ACM SIGCOMM 2022 TUTORIAL: In-Network Machine Learning using Taurus
Call For Participation
Call For Participation
This tutorial will expose attendees to the exciting new world of in-network machine learning (ML) that's enabled by Taurus. Through lectures and lab exercises, attendees will not only learn the internals of Taurus but also write per-packet ML applications (using KMeans, DNNs, and LSTMs) in Spatial (https://spatial-lang.org) and test them using Taurus’s behavioral model; hence, gaining hands-on experience with in-network machine learning.
We will present the design of the Taurus switch, emphasizing the role of its MapReduce block in enabling per-packet ML, by supporting new computational primitives inside the switch. We will also provide an overview of the Spatial language, and through a series of exercises show how to write ML applications using P4 + Spatial and compile them to the Taurus switch. By the end of the tutorial, attendees will be able to build and run novel per-packet ML models in Spatial and evaluate them using the Taurus behavioral model with Mininet, a virtual network environment.
Maintaining strict security and service-level objectives (SLOs) in next-generation hyperscale datacenter, enterprise, and edge networks demand that compute-intensive management and control decisions are made on the current state of the entire network (e.g., topology, queue sizes, and link and server loads), and applied per-packet at line-rate, in a fast-and-intelligent way . A delay of even a few microseconds in today’s (petabit-bisection-bandwidth) networks would result in (a) missing millions of anomalous packets , (b) saturating switch queues and causing congestion , (c) excessive retransmissions due to packet drops , (d) and imbalanced traffic and server loads , ultimately resulting in loss of revenue, higher operating costs, and unsatisfied end-users.
Unfortunately, the dominant solutions available today are either fast-yet-dumb or slow-but-intelligent.
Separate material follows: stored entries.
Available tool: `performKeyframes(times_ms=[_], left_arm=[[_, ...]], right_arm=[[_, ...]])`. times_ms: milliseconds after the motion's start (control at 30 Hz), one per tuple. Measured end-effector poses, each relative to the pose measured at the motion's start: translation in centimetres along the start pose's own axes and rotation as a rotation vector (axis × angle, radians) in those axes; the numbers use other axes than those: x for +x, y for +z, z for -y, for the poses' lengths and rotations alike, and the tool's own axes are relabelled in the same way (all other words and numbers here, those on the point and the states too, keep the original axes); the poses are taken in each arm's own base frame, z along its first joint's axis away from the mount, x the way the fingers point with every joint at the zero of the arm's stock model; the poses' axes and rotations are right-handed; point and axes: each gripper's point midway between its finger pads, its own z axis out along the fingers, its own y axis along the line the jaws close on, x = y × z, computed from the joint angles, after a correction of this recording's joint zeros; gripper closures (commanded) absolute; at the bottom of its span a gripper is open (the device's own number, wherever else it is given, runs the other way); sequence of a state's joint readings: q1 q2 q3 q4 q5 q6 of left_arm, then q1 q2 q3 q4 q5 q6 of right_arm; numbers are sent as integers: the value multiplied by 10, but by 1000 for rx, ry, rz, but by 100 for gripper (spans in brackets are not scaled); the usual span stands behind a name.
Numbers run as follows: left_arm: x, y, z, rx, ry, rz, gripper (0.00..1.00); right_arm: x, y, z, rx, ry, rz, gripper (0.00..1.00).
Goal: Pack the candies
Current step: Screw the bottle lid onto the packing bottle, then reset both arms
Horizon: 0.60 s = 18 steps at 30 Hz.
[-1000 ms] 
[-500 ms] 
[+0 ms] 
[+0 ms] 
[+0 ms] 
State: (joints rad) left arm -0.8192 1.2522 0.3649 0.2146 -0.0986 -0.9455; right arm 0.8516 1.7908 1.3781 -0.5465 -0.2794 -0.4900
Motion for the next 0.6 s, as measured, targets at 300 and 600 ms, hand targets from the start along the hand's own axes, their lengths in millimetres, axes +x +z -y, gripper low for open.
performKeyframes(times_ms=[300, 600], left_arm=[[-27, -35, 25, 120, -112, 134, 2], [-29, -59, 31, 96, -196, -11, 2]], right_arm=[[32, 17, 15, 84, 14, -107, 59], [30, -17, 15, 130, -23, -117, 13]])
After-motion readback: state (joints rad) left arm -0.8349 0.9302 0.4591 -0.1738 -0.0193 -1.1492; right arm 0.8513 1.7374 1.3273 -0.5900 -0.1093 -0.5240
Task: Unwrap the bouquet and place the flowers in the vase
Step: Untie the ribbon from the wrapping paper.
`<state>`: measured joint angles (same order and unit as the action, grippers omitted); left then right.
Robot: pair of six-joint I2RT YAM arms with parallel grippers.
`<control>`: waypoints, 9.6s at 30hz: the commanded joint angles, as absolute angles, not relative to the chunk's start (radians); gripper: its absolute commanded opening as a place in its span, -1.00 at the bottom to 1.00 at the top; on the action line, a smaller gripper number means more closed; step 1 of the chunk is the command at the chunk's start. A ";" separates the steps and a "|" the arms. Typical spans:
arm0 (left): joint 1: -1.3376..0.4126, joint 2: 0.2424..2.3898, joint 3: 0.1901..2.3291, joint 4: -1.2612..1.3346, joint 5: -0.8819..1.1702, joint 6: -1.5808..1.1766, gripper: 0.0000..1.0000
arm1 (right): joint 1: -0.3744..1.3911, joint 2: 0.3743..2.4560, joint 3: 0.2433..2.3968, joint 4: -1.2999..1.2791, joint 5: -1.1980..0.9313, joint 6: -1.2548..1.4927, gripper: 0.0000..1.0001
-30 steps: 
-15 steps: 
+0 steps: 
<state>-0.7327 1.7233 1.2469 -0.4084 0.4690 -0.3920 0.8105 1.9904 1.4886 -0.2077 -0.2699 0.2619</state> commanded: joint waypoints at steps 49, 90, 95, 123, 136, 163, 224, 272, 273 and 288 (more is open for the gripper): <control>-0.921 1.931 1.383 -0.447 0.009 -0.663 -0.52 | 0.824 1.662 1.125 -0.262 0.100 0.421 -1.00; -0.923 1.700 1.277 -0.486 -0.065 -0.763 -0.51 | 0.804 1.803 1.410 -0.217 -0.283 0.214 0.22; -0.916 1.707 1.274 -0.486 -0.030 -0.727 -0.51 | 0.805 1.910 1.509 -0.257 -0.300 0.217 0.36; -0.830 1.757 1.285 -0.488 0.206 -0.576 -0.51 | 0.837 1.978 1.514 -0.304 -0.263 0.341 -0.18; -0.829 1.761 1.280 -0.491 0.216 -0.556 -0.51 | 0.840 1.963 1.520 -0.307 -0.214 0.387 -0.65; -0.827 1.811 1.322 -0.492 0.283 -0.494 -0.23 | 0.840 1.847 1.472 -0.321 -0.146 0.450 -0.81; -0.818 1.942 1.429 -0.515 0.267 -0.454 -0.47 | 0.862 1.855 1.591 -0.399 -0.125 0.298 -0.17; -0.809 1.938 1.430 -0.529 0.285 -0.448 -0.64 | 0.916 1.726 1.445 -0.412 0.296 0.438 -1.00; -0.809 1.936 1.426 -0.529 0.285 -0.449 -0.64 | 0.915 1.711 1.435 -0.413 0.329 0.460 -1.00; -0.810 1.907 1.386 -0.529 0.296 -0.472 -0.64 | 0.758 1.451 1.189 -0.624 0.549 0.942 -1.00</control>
Network operators run services (like load balancing, anomaly detection, and congestion control) using switches and routers, which can react in nanoseconds to network conditions . However, these devices are designed for routing packets and have a constrained programming model (e.g., match-action tables or MATs ), which limits these services to simple heuristics. Conversely, control-plane servers (managing the network) can make complicated data-driven decisions . However, the round trip (10 µs or more) between the controller and switch fundamentally limits the control plane’s reaction speed, even with fast packet IO (e.g., Intel’s DPDK) and dedicated hardware (e.g., TPU or GPU).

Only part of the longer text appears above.